Quando assinamos um contrato de um Plano de Saúde com uma Operadora, devemos estar atentos a todas as cláusulas nele constantes, pois são essas cláusulas que determinam os direitos e obrigações entre as partes. Abaixo destacamos alguns itens que são de suma importância em um contrato de Plano de Saúde, veja:


OPERADORAS DE SAÚDE
Operadoras de Saúde são aquelas que comercializam Planos de Saúde para você ou para sua empresa.


BENEFICIÁRIO
Beneficiário é a pessoa que se utiliza de um Plano de Saúde contratado junto à Operadora.


COBERTURA
A cobertura se refere aos tratamentos médicos que o beneficiário terá junto ao Plano contratado.


CARÊNCIA
A carência se refere ao período entre a contratação e o uso de tratamentos que o beneficiário terá que cumprir antes de utilizá-lo.


FRANQUIA
A franquia é um valor que se paga à parte do valor do plano de saúde mensal, para qualquer tipo de procedimento médico-hospitalar.  


COPARTICIPAÇÃO
É uma modalidade de contratação de Plano de Saúde onde o beneficiário paga uma taxa adicional ao valor contratado no momento da utilização de um procedimento, seja para consultas, exames ou procedimentos hospitalares em geral.


REAJUSTE
É a forma como os valores serão aumentados no plano contratado.


EXCLUSÃO DE COBERTURA
São procedimentos médicos ou condições de saúde do beneficiário que não estão cobertos pelo Plano de Saúde contratado.


CANCELAMENTO
Informa as condições em que o contrato de plano de saúde pode ser cancelado, seja pelo beneficiário ou pelo próprio Plano de Saúde.


LIMITE DE COBERTURA
É um valor máximo que uma Operadora de Saúde pagará para cada procedimento ou tratamento médico.


ACOMODAÇÃO
É o tipo de acomodação contratado que o Plano de Saúde dará ao beneficiário, podendo ser apartamento, quarto ou enfermaria.


DECLARAÇÃO DE SAÚDE
No ato da contratação de um plano de saúde, o beneficiário deverá preencher corretamente se tem alguma doença pré-existente.
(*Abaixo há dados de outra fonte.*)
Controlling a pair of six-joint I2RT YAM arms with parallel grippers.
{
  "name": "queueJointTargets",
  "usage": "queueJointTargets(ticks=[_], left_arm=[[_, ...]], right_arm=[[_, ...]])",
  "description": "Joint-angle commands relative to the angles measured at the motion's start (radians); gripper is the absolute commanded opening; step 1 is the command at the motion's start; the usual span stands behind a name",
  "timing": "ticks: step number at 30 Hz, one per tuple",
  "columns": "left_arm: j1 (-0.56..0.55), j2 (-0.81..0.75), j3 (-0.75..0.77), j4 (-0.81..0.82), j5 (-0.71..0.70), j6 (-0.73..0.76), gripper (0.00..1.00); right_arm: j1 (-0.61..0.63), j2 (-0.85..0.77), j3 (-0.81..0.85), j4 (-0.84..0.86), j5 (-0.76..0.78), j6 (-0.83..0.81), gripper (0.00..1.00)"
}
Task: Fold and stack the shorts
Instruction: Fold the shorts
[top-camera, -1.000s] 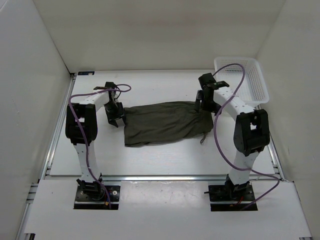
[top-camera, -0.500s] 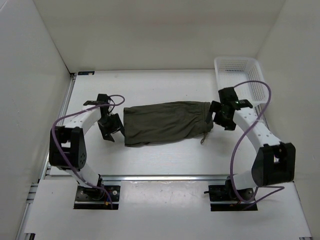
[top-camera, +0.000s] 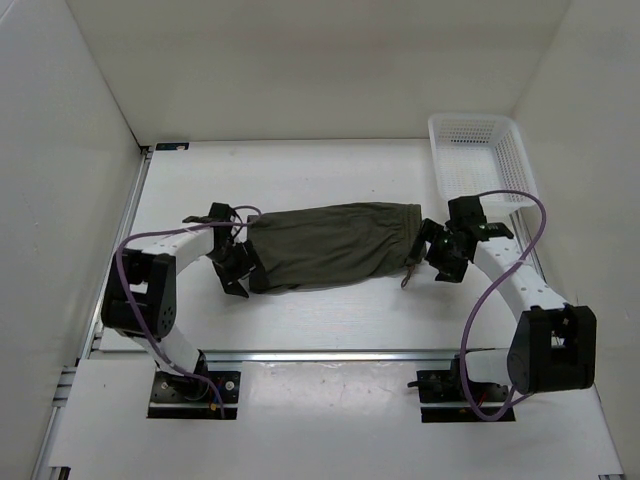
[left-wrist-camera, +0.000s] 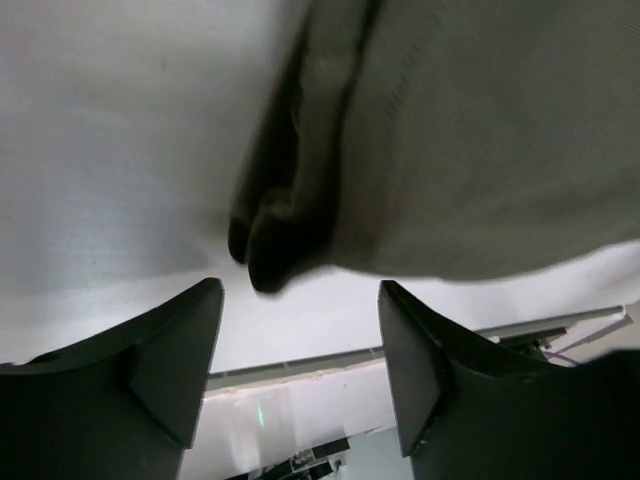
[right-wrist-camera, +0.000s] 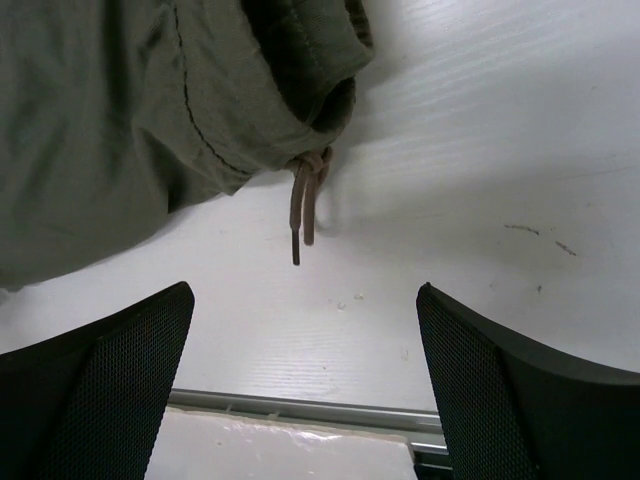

Isso é fundamental para determinar o período de carência que deverá ser cumprido para essa doença. A omissão de informações pode acarretar o cancelamento do Plano de Saúde.


ABRANGÊNCIA  
Refere-se à cobertura geográfica que o plano de saúde contratado oferece ao beneficiário. Isso significa os municípios, estados ou regiões em que o Plano de Saúde oferece acesso ao atendimento ao beneficiário, incluindo consultas, clínicas, laboratórios e hospitais.


REDE CREDENCIADA
É a parceria que os Plano de Saúde tem com médicos, clínicas, laboratório e hospitais, para atender seus beneficiários.


REDE PRÓPRIA
Muitas Operadoras de Saúde possuem rede própria de atendimento, seja com médicos, clínicas, laboratórios e hospitais.